Are you interested in discovering the principal factors that will take your business to the next level? At 4 Level Coach, they have developed The Sweet 16. It encompasses the 16 key things to remember and apply to your business when pricing jobs!
Business is the best game we can ever play. Consider it this way: There are 52 games (weeks) in a year- do you win or lose each game? The only way you can find out is by understanding your numbers. However, did you know that 96% of businesses do not know their daily, weekly, or monthly numbers? People need to learn their financials and numbers and, as a result, generate the profit they need to grow and scale their businesses.
The Sweet 16 can be divided into three simple sections: the 5 things you MUST know about pricing, the 7 common mistakes made in pricing, and the ONLY 4 ways to increase profit.
The 5 Things You MUST Know…
1) The Difference Between Markup and Margin
It is SO important to understand that we Mark up the cost of our jobs/projects. But we need to distinguish Markup from profit margin! Think of Markup as the hope, wish, or want, and profit margin as the reality, fact, or result.
2) How to Read and Understand a P&L
P&L refers to profit and loss, also known as income statements. By mastering this skill, you can understand your overheads, correlate markup versus margin, and start avoiding some of the problems we most commonly see.
3) Your Monthly Cost of Overhead Expenses
You must know your overhead or Operating expenses to price with confidence in your Net Profit. You do this by understanding your breakeven percentage, which comes from OH Expenses divided by Sales or Revenue in a given time period.
4) Your Breakeven %
Your breakeven is your overhead divided by your monthly revenue. Once you see this number, it can help you price appropriately, as you understand that a certain gross profit is needed to cover your overhead expenses and make the right Net Profit.
5) Confusing Markup with Gross Profit Percentages (%)
It's about our percentages(%)! If we confuse our Markup with our gross profit, we don't know our overheads and break even.
The 7 COMMON MISTAKES To Avoid…
1) Pricing With Markup Without Knowing Our Overheads
The only way to understand your overheads is to get into the guts of your business and get a solid grasp on your financials.
2) Miss Allocating Expenses in P&L
Suppose you need to allocate expenses properly regarding the cost of goods and overheads. In that case, you are getting the wrong information from your financials!
3) Not Capturing Project Management Expense in Your Cost of Goods
Your project management is an expense or overhead of the business. But imagine if it was considered as a cost!
4) Confusing Markup with Gross Profit.
Markup is a percentage you multiply by the cost of a job or your Cost of Goods Sold in a P&L. This does not equate to your Gross Profit; your GP is far less of a percentage than your Markup.
5) Labor Burden- Underestimating Your True Cost of Labor
It's important to understand that a labor burden is attached to all labor elements on the job site.
6) No Job Review & Evaluation System to Compare Estimates to Actuals After Jobs are Complete
You need to review and evaluate to improve your perception of the cost of goods.
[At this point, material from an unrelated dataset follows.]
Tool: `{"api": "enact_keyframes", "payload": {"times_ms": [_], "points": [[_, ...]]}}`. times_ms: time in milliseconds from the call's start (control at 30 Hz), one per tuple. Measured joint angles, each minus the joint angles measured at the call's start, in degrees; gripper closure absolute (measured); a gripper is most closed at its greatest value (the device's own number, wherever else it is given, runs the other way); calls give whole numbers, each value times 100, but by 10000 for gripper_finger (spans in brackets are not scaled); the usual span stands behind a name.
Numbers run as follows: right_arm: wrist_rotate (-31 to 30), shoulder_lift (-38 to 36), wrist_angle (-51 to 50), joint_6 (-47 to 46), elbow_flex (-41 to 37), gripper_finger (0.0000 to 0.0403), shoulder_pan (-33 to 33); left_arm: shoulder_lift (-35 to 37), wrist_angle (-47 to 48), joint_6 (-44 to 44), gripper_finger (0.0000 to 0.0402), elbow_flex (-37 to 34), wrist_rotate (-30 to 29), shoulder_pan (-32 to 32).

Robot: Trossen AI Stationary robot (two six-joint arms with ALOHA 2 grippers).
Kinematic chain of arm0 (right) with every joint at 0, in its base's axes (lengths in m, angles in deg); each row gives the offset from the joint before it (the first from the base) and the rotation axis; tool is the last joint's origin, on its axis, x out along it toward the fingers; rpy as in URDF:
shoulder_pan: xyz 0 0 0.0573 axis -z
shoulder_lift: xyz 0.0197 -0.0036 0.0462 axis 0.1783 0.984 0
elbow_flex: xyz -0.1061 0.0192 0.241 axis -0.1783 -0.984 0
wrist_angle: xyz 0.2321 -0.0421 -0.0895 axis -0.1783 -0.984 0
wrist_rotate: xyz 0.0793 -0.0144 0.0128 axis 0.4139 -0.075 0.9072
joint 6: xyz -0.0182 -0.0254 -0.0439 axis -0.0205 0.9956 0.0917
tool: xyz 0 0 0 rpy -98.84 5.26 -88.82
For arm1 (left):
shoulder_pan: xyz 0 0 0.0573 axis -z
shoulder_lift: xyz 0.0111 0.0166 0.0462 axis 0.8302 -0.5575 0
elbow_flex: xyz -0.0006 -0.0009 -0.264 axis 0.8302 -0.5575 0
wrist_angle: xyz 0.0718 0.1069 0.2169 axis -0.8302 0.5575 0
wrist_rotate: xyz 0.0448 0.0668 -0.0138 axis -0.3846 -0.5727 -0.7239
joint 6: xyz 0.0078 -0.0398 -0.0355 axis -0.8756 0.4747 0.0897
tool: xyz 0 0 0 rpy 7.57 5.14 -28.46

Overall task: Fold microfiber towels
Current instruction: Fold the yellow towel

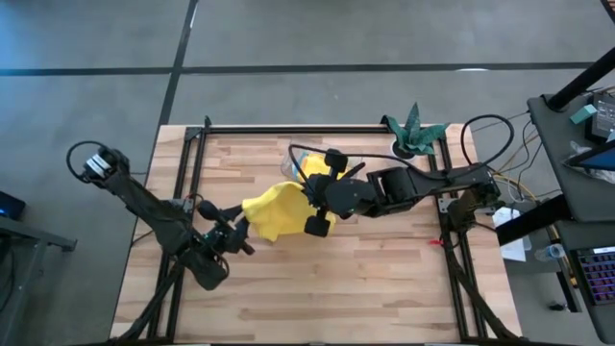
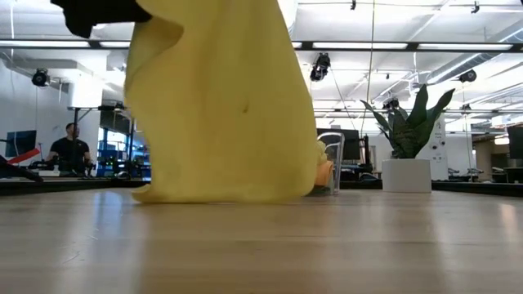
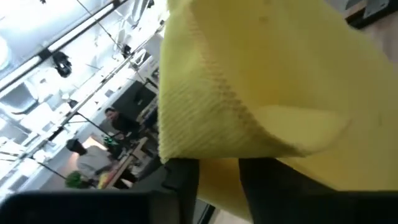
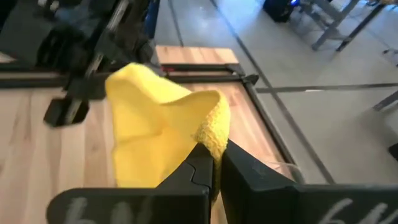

Continuing to bid on projects based on inaccurate numbers, you multiply the problem repeatedly!
7) Pricing Based on False Overhead Expenses
You need to understand your overheads and allocate your numbers properly! Knowing your expenses and revenue will give you your breakeven.
The 4 Ways to INCREASE PROFIT…
If you do one of these, that's fantastic. If you do all 4, there is an exponential increase in profitability.
1) Increase the Price
As logical as it seems, increasing prices will increase profitability. But, if you don't know the rest of your numbers, increasing the price is a shot in the dark.
2) Increase Monthly and Annual Revenue
If you can increase your revenue by completing multiple projects at an increased price, combining these first two ways to increase profit will take you to another level.
3) Decrease Monthly and Annual Overhead Expenses
The spending assessment tool we have designed will walk you through your expenses so you can find out where you can decrease your spending.
4) Decrease the Cost of the Job or Cost of Goods Sold ... "Minus COST +"
How do you decrease your costs? In some cases, you can't do this. But, in other cases, you can!
Everything circles back to knowing your numbers to make better decisions! The price must be for profitability! Don't just price because you think you'll get the job at that market price- Price it right, show up with your shock and wow factor, and set yourselves apart to make money. A solid understanding and application of The Sweet 16 will allow you to transform your business from a profit number!